1. The problem statement, all variables and given/known data
A particle mass $m$ moves in a straight line on a smooth horizontal table, and is connected to two points $A$ and $B$ by light elastic springs of natural lengths $2l_{o}$ and $3l_{o}$, respectively, and modulus of elasticity $λ$. The points $A$ and $B$ are a distance $6l_{o}$ apart. Show that the equation of motion can be written as $$m \ddot{x} = \frac{\lambda}{6l_{o}}(12l_{o}-5x)$$
where $x$ is the displacement of the particle from $A$ measures positive towards $B$
2. Relevant equations
$$F = kx$$
$$\lambda = \frac{x}{l_{o}}$$
$$\frac{F}{A} = \lambda \frac{x}{l_{o}}$$

3. The attempt at a solution
I'm not sure what to do here. I understand what the question is asking but I'm not sure how to go about it. It's asking for the equation of motion so does that mean I have to relate Hooke's Law with Young's modulus? The problem I'm having is that the equation that I was trying to solve the problem with has area in it. But we are talking about springs.
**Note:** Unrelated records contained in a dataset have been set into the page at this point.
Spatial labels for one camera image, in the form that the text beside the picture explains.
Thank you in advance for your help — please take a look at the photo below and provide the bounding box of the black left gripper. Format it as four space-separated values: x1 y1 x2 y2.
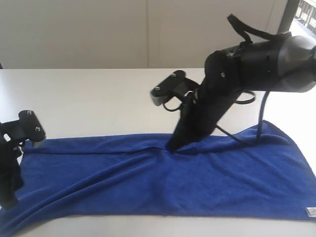
0 121 24 210

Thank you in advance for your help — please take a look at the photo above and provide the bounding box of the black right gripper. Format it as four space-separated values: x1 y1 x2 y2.
165 81 240 154

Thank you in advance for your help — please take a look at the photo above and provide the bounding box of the blue microfibre towel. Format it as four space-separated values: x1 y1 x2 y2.
0 121 316 237

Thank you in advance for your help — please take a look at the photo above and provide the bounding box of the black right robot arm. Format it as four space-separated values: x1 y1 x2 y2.
166 36 316 153

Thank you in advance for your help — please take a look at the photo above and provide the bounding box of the white towel label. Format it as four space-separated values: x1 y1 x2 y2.
306 207 316 218

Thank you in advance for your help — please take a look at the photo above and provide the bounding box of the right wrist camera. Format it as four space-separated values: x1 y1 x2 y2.
150 70 199 106

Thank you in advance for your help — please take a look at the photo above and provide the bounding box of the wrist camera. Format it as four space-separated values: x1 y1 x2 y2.
18 110 46 148
150 70 199 106

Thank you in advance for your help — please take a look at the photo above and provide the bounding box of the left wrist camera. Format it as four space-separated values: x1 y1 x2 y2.
18 110 46 148

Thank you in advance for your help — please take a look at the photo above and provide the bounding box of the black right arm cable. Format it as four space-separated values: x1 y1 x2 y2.
214 13 272 149

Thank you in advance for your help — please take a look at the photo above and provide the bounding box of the dark window frame post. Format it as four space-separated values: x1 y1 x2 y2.
277 0 300 33

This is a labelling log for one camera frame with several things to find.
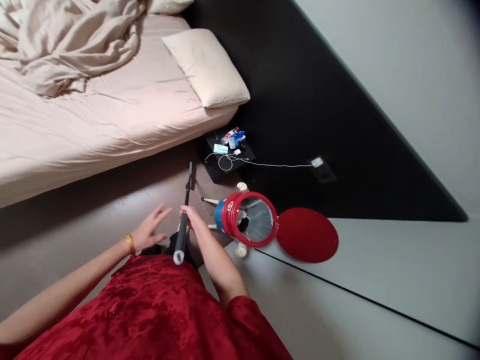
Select person's left hand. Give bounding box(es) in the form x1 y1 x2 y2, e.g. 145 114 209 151
129 203 173 256

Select person's right hand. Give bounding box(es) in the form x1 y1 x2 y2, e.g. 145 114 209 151
179 205 206 232

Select black pole with grey end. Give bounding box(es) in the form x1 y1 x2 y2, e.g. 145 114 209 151
172 161 196 266

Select red and blue character bin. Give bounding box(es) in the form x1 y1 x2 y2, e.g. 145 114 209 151
200 181 281 259

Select person's legs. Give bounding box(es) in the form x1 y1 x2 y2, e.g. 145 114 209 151
139 231 200 269

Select black bedside table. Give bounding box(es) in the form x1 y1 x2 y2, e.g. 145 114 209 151
203 130 257 184

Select blue bin liner bag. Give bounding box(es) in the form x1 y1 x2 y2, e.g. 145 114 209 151
236 198 275 242

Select clear plastic water bottle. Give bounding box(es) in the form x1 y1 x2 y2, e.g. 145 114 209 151
220 127 241 145

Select blue and white packet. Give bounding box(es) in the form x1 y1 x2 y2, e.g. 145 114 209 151
227 130 247 149

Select person's body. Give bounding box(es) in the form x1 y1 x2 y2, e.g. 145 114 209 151
14 252 294 360

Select red round bin lid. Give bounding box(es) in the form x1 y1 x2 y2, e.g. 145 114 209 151
276 206 340 265

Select bed with beige sheet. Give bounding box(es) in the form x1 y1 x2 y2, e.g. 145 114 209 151
0 0 242 209

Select large beige pillow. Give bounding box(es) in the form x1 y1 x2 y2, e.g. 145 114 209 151
160 28 252 110

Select cream pillow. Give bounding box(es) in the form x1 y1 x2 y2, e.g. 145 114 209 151
147 0 196 16

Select crumpled beige blanket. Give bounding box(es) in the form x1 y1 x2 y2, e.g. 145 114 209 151
0 0 152 99

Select white charging cable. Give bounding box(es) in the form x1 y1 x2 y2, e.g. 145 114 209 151
204 148 314 173

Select dark wall socket plate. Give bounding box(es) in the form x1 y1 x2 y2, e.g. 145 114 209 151
306 154 338 184
So that's what makes me think I need to find a relationship between spring constant and modulus equation. The $(12l_{o}-5x)$ part, is that from $F= k(x - x_{o})$

I've tried to relate hooke's law using this formula I read online $$k = \frac{\lambda A}{l}$$

if you could point me in the right direction I'd be very grateful.

2. Jan 28, 2017

Vector1962

A picture would be helpful. If I understand the problem, points A and B are 6L apart. Spring "A" = 2L and spring "B" = 3L, so before the problem even begins, the springs must be in an initially stretched state 2L + 3L + Xo = 6L correct? or X (initial combined stretch of the springs = L)?

3. Jan 28, 2017

haruspex

Looking at the thing to be proved, λ has the dimension of force. So it is not what is properly called modulus of elasticity. Rather, it is the modulus multiplied by the cross sectional area.

4. Jan 30, 2017

Vector1962

The "relevant equations" seem to imply Lambda is 2 different things? The second equation implies lambda is some form of strain, the 3rd equation implies lambda is the modulus of elasticity (Young's Modulus). The solution equation implies the motion is undamped free vibration --> no velocity or damping terms are included.